State only how many lines in the listing contain the string "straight".

Source data Block Start

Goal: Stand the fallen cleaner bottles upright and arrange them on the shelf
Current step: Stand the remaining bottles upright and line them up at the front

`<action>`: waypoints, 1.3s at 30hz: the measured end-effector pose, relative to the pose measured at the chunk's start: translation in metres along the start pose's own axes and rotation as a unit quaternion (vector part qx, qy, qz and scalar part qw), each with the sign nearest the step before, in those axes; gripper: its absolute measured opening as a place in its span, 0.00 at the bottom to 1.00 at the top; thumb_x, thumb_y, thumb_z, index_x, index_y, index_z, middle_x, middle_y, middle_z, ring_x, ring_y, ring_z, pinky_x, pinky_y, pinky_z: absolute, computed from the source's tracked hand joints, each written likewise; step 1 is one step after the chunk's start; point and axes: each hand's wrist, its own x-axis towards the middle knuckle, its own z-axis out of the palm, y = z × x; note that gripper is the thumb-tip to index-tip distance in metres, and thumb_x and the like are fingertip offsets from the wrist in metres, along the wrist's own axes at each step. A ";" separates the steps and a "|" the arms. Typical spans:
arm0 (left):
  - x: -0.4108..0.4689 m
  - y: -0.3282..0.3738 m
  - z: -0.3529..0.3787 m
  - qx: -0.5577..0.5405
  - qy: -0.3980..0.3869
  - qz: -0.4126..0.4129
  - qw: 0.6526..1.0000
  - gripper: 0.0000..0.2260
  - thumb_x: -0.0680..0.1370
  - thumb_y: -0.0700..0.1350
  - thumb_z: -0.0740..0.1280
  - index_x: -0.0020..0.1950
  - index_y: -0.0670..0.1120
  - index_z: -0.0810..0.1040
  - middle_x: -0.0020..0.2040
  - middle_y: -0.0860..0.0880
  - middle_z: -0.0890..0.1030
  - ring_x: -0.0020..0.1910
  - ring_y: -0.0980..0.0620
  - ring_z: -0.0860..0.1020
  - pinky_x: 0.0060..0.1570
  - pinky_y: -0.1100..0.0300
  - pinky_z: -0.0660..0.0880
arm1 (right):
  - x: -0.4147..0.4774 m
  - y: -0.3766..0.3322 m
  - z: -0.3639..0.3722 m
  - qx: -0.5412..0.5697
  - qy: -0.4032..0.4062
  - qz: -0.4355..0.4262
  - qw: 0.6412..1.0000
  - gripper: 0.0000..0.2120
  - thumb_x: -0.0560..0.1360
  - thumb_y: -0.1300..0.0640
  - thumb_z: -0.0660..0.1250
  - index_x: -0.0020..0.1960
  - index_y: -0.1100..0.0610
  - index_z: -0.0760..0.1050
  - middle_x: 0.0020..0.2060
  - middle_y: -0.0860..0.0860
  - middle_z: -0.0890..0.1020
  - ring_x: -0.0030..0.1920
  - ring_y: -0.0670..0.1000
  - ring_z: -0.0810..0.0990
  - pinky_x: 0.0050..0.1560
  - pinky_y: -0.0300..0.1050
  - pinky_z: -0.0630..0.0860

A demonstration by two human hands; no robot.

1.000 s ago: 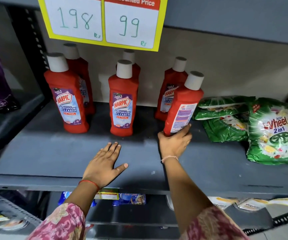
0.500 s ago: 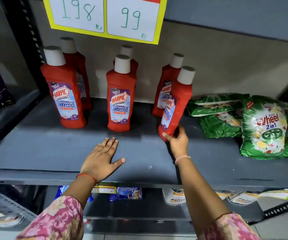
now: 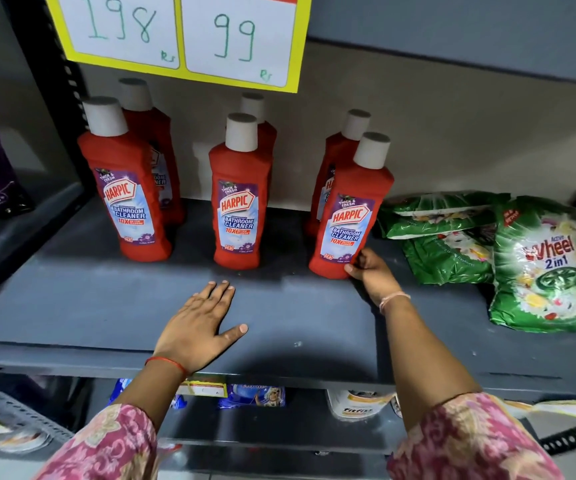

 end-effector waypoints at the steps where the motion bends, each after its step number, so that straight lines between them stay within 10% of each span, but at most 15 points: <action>1: 0.000 0.000 0.000 -0.002 0.000 0.000 1.000 0.33 0.77 0.62 0.53 0.76 0.48 0.46 0.78 0.50 0.47 0.77 0.53 0.43 0.76 0.57 0.43 | 0.003 0.001 -0.002 0.005 -0.011 0.001 1.000 0.21 0.71 0.77 0.58 0.62 0.68 0.65 0.64 0.66 0.71 0.59 0.54 0.71 0.63 0.47 0.67; 31: -0.003 0.006 -0.009 0.020 -0.025 0.012 0.999 0.33 0.78 0.59 0.54 0.76 0.43 0.48 0.78 0.45 0.48 0.77 0.48 0.46 0.76 0.53 0.46 | -0.132 0.021 -0.003 -0.018 -0.046 -0.026 0.998 0.27 0.67 0.77 0.64 0.64 0.65 0.64 0.58 0.52 0.72 0.57 0.50 0.71 0.47 0.24 0.72; 39: -0.004 -0.001 -0.010 -0.015 -0.021 0.015 1.000 0.32 0.78 0.58 0.55 0.76 0.44 0.49 0.78 0.47 0.49 0.77 0.50 0.46 0.76 0.54 0.45 | -0.145 0.025 -0.007 -0.140 -0.019 -0.049 0.989 0.47 0.64 0.69 0.73 0.73 0.57 0.48 0.71 0.52 0.61 0.72 0.51 0.60 0.71 0.45 0.58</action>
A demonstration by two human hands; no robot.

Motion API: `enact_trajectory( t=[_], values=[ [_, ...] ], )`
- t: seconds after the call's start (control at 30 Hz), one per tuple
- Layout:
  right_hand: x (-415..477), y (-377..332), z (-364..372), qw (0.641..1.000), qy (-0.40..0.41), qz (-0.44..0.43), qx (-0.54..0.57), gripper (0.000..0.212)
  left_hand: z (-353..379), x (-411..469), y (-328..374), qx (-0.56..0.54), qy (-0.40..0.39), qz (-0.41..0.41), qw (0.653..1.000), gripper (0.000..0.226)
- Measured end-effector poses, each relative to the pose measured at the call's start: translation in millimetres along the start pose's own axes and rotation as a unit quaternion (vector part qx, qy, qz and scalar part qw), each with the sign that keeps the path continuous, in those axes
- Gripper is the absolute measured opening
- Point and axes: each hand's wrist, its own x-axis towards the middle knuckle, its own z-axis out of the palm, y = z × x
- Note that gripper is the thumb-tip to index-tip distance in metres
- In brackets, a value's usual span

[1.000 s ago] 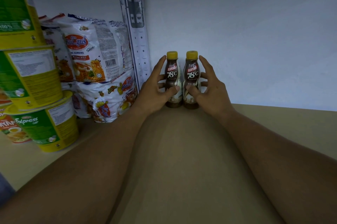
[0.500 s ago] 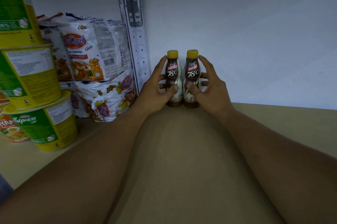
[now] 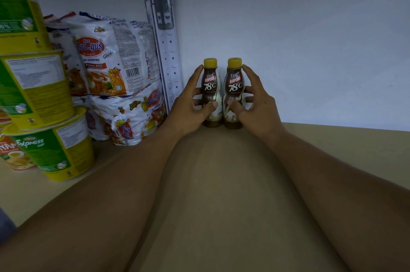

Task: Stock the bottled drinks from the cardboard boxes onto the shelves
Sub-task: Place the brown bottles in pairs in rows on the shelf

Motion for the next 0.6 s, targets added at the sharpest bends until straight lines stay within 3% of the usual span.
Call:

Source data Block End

**Response box:**
2